* **WHAT YOU HAVE TO DO**: All of the data below should be printed again word for word, pictures excluded.

Saved data entries
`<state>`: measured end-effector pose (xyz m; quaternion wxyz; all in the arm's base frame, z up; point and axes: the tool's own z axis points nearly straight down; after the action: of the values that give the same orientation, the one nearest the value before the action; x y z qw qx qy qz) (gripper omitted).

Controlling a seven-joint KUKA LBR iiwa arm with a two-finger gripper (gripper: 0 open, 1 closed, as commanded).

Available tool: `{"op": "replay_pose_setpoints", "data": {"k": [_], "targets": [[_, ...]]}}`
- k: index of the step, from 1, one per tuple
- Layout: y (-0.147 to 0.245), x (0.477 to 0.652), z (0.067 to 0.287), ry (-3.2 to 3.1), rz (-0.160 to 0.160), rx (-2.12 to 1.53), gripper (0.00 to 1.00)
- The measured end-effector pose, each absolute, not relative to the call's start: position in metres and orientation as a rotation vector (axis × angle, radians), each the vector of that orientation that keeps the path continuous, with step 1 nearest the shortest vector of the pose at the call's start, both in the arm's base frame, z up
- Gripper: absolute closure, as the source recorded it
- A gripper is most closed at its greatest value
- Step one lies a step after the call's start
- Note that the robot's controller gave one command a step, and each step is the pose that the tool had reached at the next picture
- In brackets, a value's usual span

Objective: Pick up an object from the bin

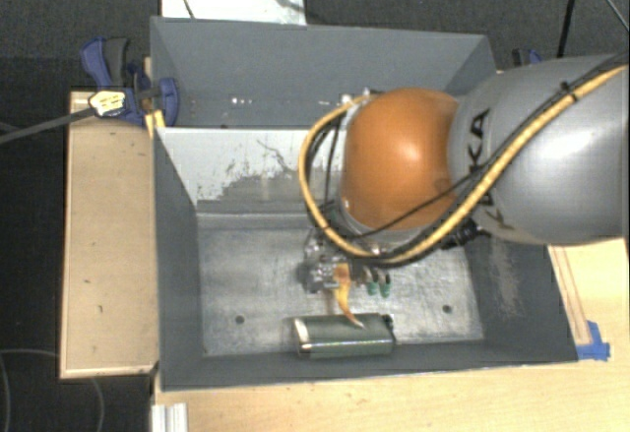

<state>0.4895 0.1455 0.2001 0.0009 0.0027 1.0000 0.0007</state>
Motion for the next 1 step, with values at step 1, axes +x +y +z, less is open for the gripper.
{"op": "replay_pose_setpoints", "data": {"k": [1], "targets": [[0.0842,0.4981,0.1805,3.139,0.001,-0.012,1.0]]}}
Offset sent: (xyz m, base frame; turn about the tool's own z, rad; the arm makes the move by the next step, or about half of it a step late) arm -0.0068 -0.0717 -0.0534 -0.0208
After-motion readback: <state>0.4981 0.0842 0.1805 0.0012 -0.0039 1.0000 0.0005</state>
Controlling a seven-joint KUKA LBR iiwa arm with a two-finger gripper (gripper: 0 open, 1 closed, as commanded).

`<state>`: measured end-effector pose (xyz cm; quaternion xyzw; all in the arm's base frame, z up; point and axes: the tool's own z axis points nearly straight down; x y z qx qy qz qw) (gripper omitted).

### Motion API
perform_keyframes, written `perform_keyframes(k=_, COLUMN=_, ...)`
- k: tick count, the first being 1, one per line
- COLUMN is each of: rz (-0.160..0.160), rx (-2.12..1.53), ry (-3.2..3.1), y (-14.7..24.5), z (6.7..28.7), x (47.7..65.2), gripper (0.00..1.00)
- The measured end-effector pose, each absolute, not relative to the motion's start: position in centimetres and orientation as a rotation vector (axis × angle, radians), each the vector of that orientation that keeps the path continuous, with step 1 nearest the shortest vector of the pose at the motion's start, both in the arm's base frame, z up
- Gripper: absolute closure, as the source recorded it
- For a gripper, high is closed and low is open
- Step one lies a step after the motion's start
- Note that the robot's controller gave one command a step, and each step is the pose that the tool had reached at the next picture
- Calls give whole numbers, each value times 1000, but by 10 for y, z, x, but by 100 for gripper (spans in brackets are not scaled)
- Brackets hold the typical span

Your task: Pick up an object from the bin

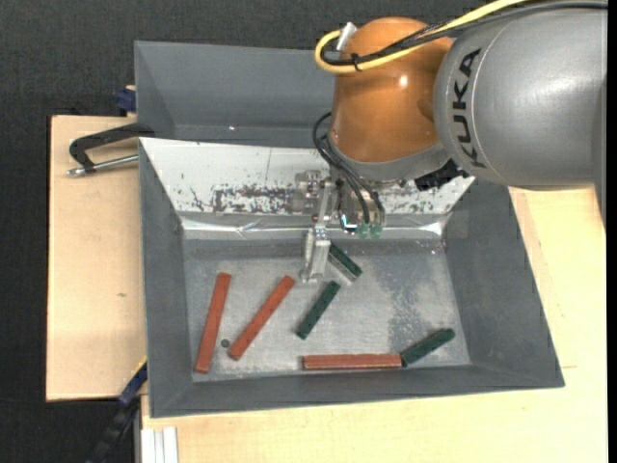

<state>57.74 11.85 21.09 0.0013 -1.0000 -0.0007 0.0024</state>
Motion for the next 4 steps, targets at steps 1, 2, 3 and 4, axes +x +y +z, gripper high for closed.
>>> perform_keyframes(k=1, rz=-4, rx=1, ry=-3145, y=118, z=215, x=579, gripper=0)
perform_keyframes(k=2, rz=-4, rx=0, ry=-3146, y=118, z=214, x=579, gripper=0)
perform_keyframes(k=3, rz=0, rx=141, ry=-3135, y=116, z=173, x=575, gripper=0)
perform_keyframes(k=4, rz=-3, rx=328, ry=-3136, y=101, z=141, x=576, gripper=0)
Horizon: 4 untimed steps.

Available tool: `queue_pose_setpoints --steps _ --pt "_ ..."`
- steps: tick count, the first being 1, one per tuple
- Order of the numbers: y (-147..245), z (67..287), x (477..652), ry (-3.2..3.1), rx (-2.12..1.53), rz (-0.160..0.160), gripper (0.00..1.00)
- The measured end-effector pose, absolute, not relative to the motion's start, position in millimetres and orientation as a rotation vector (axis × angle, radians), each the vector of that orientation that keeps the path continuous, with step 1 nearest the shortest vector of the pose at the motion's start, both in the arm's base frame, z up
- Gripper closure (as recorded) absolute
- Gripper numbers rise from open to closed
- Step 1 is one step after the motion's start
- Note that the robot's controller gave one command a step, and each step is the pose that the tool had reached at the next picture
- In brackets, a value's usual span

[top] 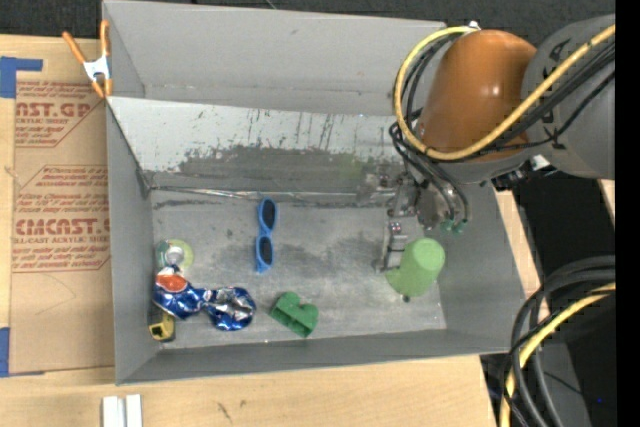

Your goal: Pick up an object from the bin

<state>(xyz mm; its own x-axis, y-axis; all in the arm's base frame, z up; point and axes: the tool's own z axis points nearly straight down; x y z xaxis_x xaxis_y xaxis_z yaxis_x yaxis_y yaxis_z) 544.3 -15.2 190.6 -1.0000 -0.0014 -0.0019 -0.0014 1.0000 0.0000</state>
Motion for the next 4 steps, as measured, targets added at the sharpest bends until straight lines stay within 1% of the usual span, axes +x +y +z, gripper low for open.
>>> queue_pose_setpoints --steps 1,2,3,4 --pt "-36 87 504.8 3.151 -0.042 0.000 0.00" --pt "-124 88 528.5 3.132 0.203 -0.004 0.00" --pt "-121 89 528.9 3.132 0.194 0.000 1.00" --pt "-107 222 541.9 3.123 0.215 -0.001 1.00"
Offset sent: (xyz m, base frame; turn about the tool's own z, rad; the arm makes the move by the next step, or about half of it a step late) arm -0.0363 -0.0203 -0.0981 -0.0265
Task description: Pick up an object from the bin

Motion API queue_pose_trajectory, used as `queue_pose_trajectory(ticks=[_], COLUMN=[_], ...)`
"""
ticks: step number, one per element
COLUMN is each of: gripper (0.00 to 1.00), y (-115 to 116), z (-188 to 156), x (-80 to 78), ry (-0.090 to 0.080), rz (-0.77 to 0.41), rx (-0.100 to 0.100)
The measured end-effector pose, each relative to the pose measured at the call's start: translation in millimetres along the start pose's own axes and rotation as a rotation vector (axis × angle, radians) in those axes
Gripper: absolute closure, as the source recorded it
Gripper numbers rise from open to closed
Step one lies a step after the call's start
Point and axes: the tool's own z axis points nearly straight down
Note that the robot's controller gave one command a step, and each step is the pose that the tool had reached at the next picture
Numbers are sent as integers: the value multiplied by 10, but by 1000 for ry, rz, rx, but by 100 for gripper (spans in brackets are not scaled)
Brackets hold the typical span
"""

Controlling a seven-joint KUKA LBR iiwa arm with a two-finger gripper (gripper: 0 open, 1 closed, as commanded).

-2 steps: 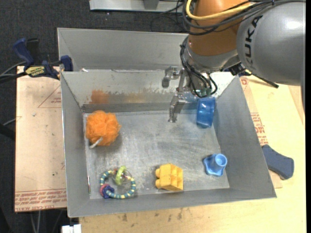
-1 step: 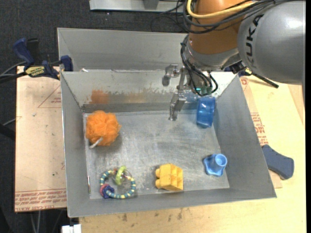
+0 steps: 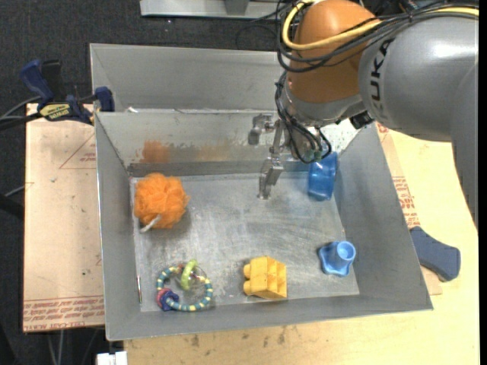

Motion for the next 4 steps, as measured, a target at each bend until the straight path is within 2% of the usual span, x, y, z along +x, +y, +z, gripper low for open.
queue_pose_trajectory(ticks=[1,2,3,4], gripper=[0,0,0,0], y=[-22,-342,-458,-473], z=[621,1191,955,575], x=[33,556,495,257], ry=[5,8,23,5], rz=[-62,-102,-79,-184], rx=[1,0,0,1])
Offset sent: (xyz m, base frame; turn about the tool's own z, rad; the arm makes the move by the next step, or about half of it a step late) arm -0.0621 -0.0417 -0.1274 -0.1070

* **SOLVED PROBLEM**:
`<state>`: measured end-effector pose (xyz m; quaternion wxyz; all in the arm's base frame, z up; point and axes: the tool's own z axis points nearly straight down; after the action: of the values that give the same orientation, the one nearest the value before the action; x y z qw qx qy qz) (gripper omitted).

Controlling a seven-joint KUKA LBR iiwa arm with a two-finger gripper (gripper: 0 open, 1 closed, as commanded).

Available tool: `{"op": "replay_pose_setpoints", "data": {"k": [_], "targets": [[_, ...]]}}`
- k: index of the step, from 1, one per tuple
- Layout: y (-0.147 to 0.245), x (0.477 to 0.652), z (0.067 to 0.287), ry (-3.2 to 3.1), rz (-0.160 to 0.160), rx (-2.12 to 1.53), gripper (0.00 to 1.00)
- The measured end-effector pose, each absolute, not relative to the call's start: position in metres and orientation as a rotation vector (axis × angle, radians), each the vector of that orientation that keeps the path continuous, with step 1 nearest the shortest vector of the pose at the call's start, both in the arm's base frame, z up
- Gripper: absolute closure, as the source recorded it
- A gripper is most closed at its greatest value
- Step one lies a step after the call's start
- Note that the robot's controller gave one command a step, and each step is the pose that the tool had reached at the next picture
- In brackets, a value's usual span

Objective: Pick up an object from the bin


<state>0.4895 0.1455 0.2001 0.0009 0.0027 1.0000 0.0007</state>
Motion for the next 1 step, with values at step 1, axes +x +y +z, less is open for the gripper.
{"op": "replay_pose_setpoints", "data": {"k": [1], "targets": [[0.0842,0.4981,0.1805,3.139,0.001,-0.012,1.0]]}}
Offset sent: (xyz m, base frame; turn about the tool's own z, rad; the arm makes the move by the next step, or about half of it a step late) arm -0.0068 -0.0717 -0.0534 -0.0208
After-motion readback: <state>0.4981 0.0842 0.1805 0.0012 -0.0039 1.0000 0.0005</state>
Controlling a seven-joint KUKA LBR iiwa arm with a two-finger gripper (gripper: 0 open, 1 closed, as commanded).

`<state>`: measured end-effector pose (xyz cm; quaternion xyzw; all in the arm's base frame, z up; point and axes: the tool's own z axis points nearly straight down; x y z qx qy qz qw) (gripper omitted).

### Motion API
perform_keyframes, written `perform_keyframes(k=_, COLUMN=_, ...)`
- k: tick count, the first being 1, one per line
- COLUMN is each of: rz (-0.160..0.160), rx (-2.12..1.53), ry (-3.2..3.1), y (-14.7..24.5), z (6.7..28.7), x (47.7..65.2), gripper (0.00..1.00)
- The measured end-effector pose, each absolute, not relative to the motion's start: position in centimetres and orientation as a rotation vector (axis × angle, radians), each the vector of that orientation that keeps the path continuous, with step 1 nearest the shortest vector of the pose at the motion's start, both in the arm's base frame, z up
- Gripper: absolute closure, as the source recorded it
- For a gripper, high is closed and low is open
- Step one lies a step after the motion's start
- Note that the robot's controller gave one command a step, and each step is the pose that the tool had reached at the next picture
- Calls give whole numbers, each value times 1000, but by 10 for y, z, x, but by 100 for gripper (spans in brackets are not scaled)
- Brackets hold the typical span

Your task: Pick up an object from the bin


<state>57.74 11.85 21.09 0.0013 -1.0000 -0.0007 0.0024</state>
Motion for the next 4 steps, targets at steps 1, 2, 3 and 4, axes +x +y +z, gripper high for closed.
>>> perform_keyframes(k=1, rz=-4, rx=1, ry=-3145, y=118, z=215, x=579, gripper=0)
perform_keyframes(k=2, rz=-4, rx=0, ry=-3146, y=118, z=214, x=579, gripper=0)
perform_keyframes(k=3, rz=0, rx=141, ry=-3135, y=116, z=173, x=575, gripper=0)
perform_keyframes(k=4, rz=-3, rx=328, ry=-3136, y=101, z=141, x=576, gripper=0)
Horizon: 4 untimed steps.

Available tool: `queue_pose_setpoints --steps _ --pt "_ ..."`
- steps: tick count, the first being 1, one per tuple
- Order of the numbers: y (-147..245), z (67..287), x (477..652), ry (-3.2..3.1), rx (-2.12..1.53), rz (-0.160..0.160), gripper (0.00..1.00)
- The measured end-effector pose, absolute, not relative to the motion's start, position in millimetres and orientation as a rotation vector (axis × angle, radians), each the vector of that orientation that keeps the path continuous, with step 1 nearest the shortest vector of the pose at the motion's start, both in the arm's base frame, z up
- Gripper closure (as recorded) absolute
- Gripper numbers rise from open to closed
- Step 1 is one step after the motion's start
- Note that the robot's controller gave one command a step, and each step is the pose that the tool had reached at the next picture
- In brackets, a value's usual span

[top] 

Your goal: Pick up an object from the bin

<state>(xyz mm; its own x-axis, y-axis; all in the arm's base frame, z up; point and axes: the tool's own z axis points nearly straight down; x y z xaxis_x xaxis_y xaxis_z yaxis_x yaxis_y yaxis_z) 544.3 -15.2 190.6 -1.0000 -0.0014 -0.0019 -0.0014 1.0000 0.0000</state>
Motion for the next 4 steps, as measured, targets added at the sharpest bends until straight lines stay within 1% of the usual span, axes +x +y +z, gripper low for open.
>>> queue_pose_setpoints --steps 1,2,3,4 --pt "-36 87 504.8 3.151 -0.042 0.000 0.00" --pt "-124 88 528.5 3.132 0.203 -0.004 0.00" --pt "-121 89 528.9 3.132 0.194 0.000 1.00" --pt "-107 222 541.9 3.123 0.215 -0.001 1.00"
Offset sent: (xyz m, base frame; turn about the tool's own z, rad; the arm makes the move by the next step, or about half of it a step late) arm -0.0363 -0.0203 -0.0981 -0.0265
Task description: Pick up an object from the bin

Motion API queue_pose_trajectory, used as `queue_pose_trajectory(ticks=[_], COLUMN=[_], ...)`
"""
ticks: step number, one per element
COLUMN is each of: gripper (0.00 to 1.00), y (-115 to 116), z (-188 to 156), x (-80 to 78), ry (-0.090 to 0.080), rz (-0.77 to 0.41), rx (-0.100 to 0.100)
The measured end-effector pose, each relative to the pose measured at the call's start: translation in millimetres along the start pose's own axes and rotation as a rotation vector (axis × angle, radians) in those axes
Gripper: absolute closure, as the source recorded it
Gripper numbers rise from open to closed
Step one lies a step after the call's start
Point and axes: the tool's own z axis points nearly straight down
Note that the robot's controller gave one command a step, and each step is the pose that the tool had reached at the next picture
Numbers are sent as integers: the value multiplied by 10, but by 1000 for ry, rz, rx, but by 100 for gripper (spans in brackets are not scaled)
Brackets hold the typical span
"""

Controlling a seven-joint KUKA LBR iiwa arm with a two-finger gripper (gripper: 0 open, 1 closed, as commanded).

-2 steps: 
-1 step: 
+0 steps: 

Motion for the next 4 steps, as measured, a target at each bend until the straight path is within 2% of the usual span, x, y, z along +x, +y, +z, gripper low for open.
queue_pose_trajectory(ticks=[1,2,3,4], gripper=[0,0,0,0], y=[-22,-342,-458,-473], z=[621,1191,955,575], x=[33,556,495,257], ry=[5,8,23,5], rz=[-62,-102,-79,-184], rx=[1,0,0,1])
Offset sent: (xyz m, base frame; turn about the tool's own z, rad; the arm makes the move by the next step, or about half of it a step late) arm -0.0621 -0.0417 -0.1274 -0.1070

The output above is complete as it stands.